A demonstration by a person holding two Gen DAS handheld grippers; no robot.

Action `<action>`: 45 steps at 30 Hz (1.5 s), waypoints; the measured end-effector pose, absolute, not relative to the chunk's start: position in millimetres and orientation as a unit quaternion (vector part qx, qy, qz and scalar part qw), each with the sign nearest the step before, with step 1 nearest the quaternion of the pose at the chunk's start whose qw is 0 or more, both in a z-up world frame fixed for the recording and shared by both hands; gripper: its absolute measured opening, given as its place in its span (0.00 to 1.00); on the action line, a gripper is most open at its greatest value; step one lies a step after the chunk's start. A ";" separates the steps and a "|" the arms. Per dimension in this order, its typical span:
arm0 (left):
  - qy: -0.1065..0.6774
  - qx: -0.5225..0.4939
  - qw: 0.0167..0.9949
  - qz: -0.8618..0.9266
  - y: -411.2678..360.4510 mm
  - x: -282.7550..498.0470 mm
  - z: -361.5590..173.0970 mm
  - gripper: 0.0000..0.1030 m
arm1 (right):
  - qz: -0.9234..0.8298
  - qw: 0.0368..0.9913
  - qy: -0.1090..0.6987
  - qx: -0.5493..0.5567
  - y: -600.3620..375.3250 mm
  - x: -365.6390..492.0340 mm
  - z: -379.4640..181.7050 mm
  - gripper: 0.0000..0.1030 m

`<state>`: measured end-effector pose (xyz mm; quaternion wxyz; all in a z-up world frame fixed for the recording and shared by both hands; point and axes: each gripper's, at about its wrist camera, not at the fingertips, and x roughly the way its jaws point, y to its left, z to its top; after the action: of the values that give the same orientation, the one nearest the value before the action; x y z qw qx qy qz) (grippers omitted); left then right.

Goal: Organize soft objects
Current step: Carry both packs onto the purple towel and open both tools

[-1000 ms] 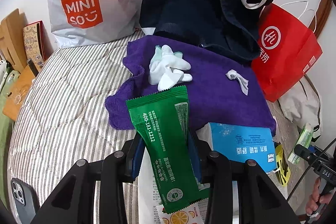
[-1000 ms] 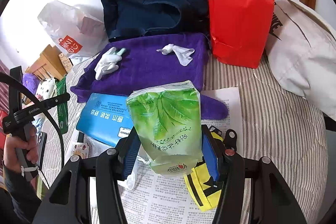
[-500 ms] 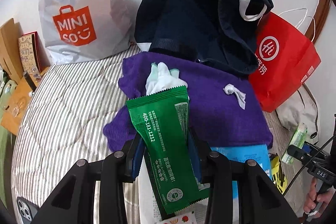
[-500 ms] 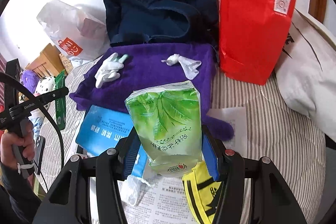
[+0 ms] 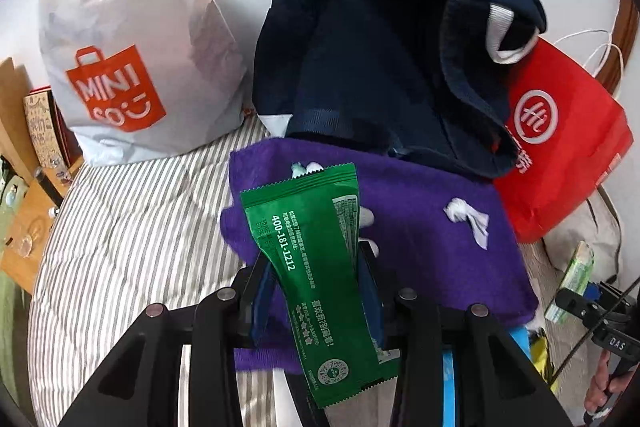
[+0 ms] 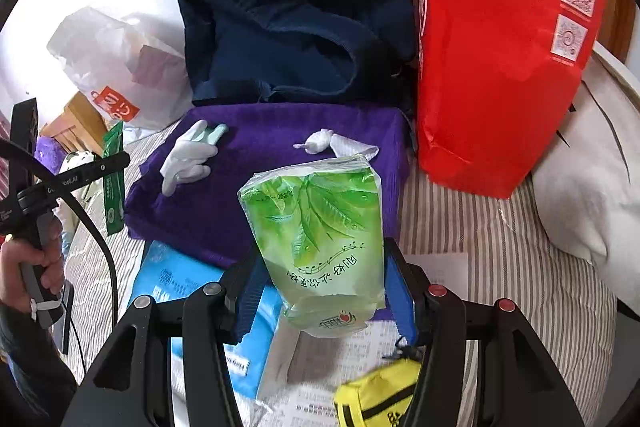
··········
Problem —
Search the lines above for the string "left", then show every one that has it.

Solved exercise —
arm0 (left):
`<state>`: measured end-effector pose (xyz mm; quaternion wxyz; all in a z-up world frame fixed for the recording and shared by both hands; point and axes: each gripper's, at about its wrist camera, not at the fingertips, and x roughly the way its jaws point, y to its left, z to its top; after the action: of the values that give the same orientation, the one nearest the value before the action; x y z qw qx qy qz) (grippers omitted); left then right.

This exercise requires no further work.